Mais la France est aussi une figure très influente de l’Union européenne (UE) et la seule puissance nucléaire outre-Atlantique à disposer d’un droit de veto au Conseil de sécurité de l’ONU. Face à la guerre en cours de la Russie contre l’Ukraine, le gouvernement français contribuera à façonner la réponse de l’Europe à la guerre et à ses conséquences mondiales.

L’économie, une inquiétude grandissante chez les Français

La France est la deuxième économie de l’UE, mais cela ne signifie pas qu’elle est exempte des coups d’une pandémie et d’une guerre en cours en Europe de l’Est qui ont secoué les marchés mondiaux et affectent directement le portefeuille des citoyens.

Les sondages d’opinion montrent que c’est l’une des principales préoccupations des électeurs. Les sondages indiquent également que de nombreux Français sont mécontents des politiques économiques de Macron, qui au cours des cinq dernières années ont inclus des réductions des dépenses sociales et des réductions des impôts sur les sociétés et des cotisations sociales.
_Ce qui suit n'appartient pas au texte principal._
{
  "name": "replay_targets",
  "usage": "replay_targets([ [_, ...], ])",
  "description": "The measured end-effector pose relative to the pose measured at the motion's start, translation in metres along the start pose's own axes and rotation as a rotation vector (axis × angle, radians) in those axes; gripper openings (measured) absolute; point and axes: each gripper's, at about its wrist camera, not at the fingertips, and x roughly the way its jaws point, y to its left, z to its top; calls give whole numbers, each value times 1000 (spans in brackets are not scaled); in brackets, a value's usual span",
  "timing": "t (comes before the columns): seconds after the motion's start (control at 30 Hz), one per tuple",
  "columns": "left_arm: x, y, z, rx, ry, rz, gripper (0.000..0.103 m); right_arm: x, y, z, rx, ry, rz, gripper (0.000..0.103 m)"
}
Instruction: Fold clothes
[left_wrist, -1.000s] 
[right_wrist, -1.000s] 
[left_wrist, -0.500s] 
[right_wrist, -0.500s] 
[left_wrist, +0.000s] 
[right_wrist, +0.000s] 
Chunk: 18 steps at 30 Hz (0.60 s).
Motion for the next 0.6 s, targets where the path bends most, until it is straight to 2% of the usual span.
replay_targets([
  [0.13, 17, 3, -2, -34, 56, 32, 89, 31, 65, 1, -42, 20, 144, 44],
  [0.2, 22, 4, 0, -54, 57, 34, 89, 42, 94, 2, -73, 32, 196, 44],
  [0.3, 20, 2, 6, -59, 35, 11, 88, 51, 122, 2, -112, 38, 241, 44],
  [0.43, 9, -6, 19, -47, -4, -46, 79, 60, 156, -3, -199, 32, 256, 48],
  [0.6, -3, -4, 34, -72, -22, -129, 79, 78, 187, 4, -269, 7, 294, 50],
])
File-A achat sur un marché à Nice, France, le 3 avril 2019.
File-A achat sur un marché à Nice, France, le 3 avril 2019. © Reuters/Eric Gaillard

Les restrictions dues à l’urgence sanitaire ont été levées dans le pays, mais en plus des infections qui se multiplient à nouveau, ses effets financiers se poursuivent.

Le prochain président devra faire face à des déficits publics vertigineux pour faire face à l’impact laissé par la pandémie, à un système de retraite dont beaucoup disent qu’il doit être réformé et à des mesures pour réindustrialiser le pays.

En revanche, le chômage dans le pays a atteint son plus bas niveau depuis des années. Selon les chiffres de l’Insee, le territoire français a terminé 2021 avec un taux de chômage de 7,4 %, au plus bas depuis 2008 ; et le taux d’activité, marqué à 73,5 %, le plus élevé depuis le début des relevés en 1975.

Bien que pour les jeunes, le chiffre soit d’environ 16%, un secteur de la population qui nécessitera des politiques spécifiques pour sortir du problème.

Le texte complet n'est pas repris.